Legal code translated from Sanskrit

The Gentoo Code (also known as A Code of Gentoo Laws or Ordinations of the Pundits) is a legal code translated from Sanskrit (in which it was known as ) into Persian by Brahmin scholars; and then from Persian into English by Nathaniel Brassey Halhed, a British grammarian working for the East India Company. Vivādārṇavasetu is a digest of Hindu law in 21 sections (taraṅga) compiled for Warren Hastings by the pandits. The translation was funded and encouraged by Warren Hastings as a method of consolidating company control on the Indian subcontinent. It was translated into English with a view to know about the culture and local laws of various parts of Indian subcontinent. It was printed privately by the East India Company in London in 1776 under the title A Code of Gentoo Laws, or, Ordinations of the Pundits. Copies were not put on sale, but the Company did distribute them. In 1777 a pirate (and less luxurious) edition was printed; and in 1781 a second edition appeared. Translations into French and German were published in 1778. It is basically about the Hindu law of inheritance (Manusmriti). The Pandits and the Maulvis were associated with judges to understand the civil law of Hindus and Muslims.

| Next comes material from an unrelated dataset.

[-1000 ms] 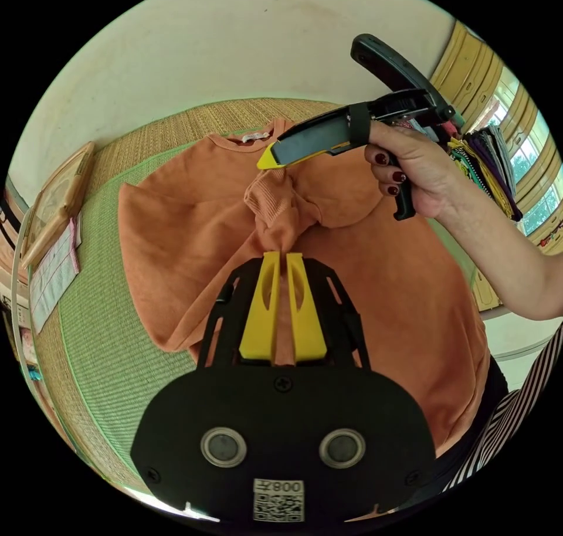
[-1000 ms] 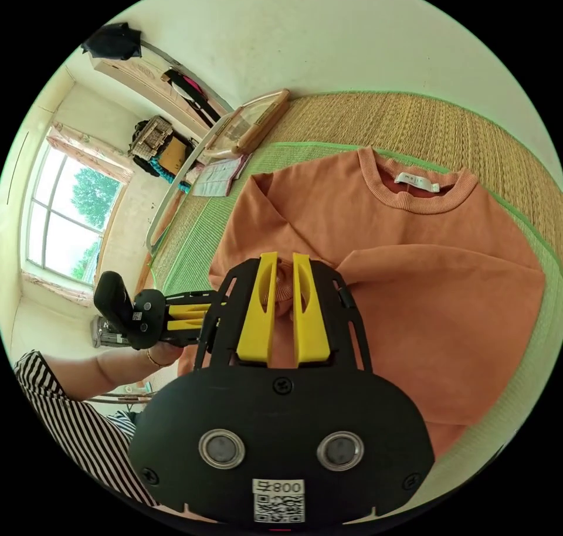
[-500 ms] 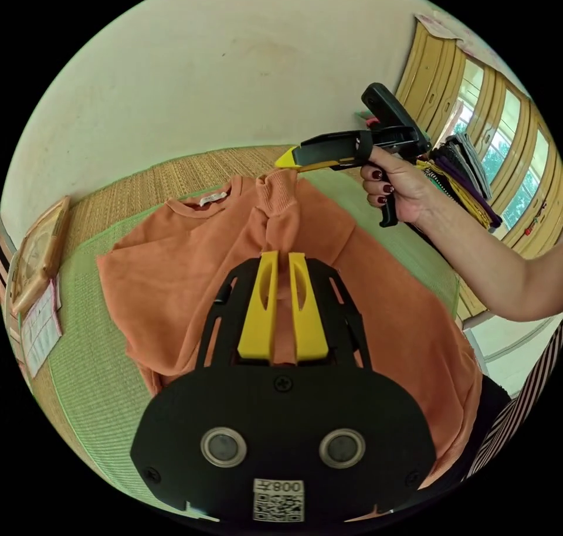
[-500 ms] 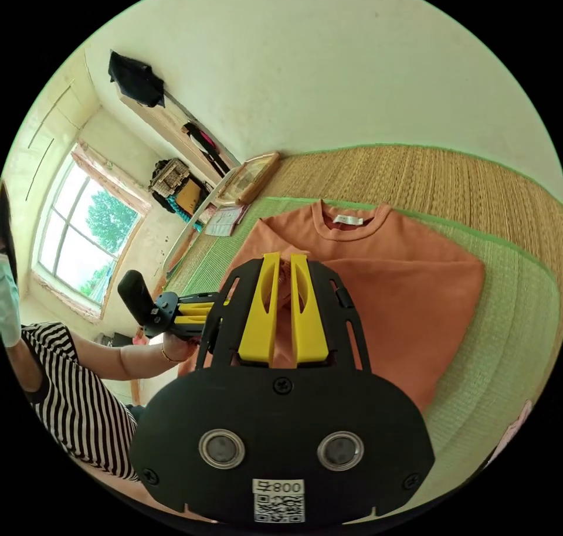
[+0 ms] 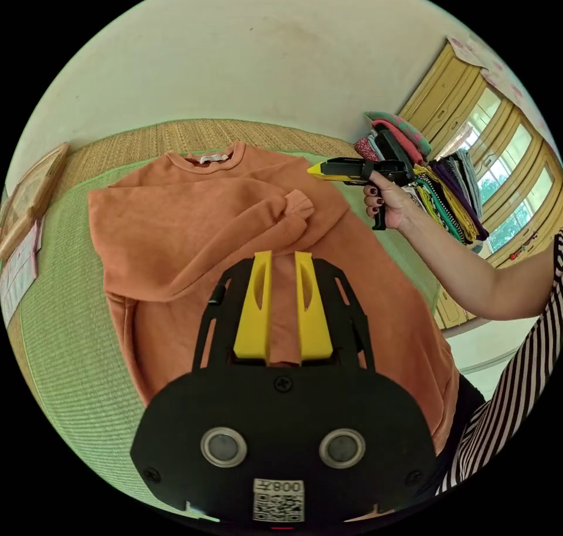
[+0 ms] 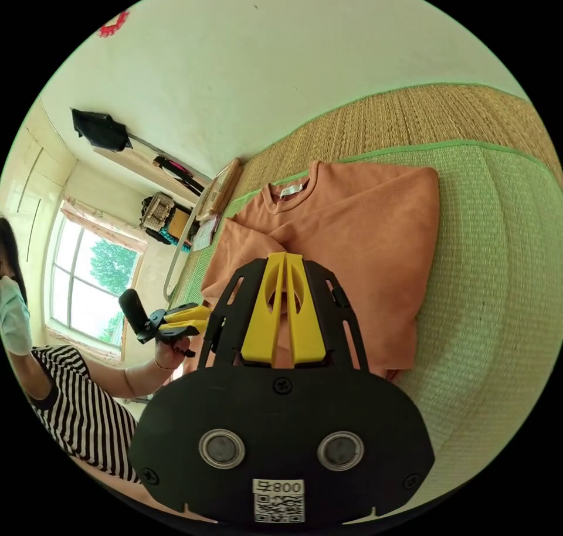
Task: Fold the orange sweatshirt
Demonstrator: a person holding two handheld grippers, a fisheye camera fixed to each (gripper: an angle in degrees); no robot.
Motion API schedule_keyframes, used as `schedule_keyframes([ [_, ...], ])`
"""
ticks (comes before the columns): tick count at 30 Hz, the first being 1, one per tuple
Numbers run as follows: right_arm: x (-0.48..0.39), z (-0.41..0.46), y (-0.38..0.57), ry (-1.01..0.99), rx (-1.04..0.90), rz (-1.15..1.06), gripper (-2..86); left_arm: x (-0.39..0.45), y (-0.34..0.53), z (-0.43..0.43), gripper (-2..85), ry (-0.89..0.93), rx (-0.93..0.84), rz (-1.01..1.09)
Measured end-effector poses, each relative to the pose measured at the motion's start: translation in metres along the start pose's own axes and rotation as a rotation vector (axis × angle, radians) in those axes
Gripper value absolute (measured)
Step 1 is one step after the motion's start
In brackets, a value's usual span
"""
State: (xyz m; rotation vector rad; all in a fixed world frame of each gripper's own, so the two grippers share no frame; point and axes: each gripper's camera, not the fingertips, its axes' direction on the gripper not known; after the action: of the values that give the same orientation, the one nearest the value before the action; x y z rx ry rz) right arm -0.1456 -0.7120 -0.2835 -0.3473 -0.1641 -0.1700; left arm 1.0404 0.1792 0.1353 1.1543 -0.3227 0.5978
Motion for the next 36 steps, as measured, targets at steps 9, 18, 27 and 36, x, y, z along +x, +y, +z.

The resulting "Anglo-Brahminical" output completely violated the spirit of actual practice. This is because the eleven pandits (Brahmin scholars) hired by Warren Hastings "took advantage of the assignment to favour their own caste, by interpreting and even creating sacrosanct 'customs' that in fact has no shastric authority". The result was a magnification of the problem of caste hierarchy in India – an issue still extant today.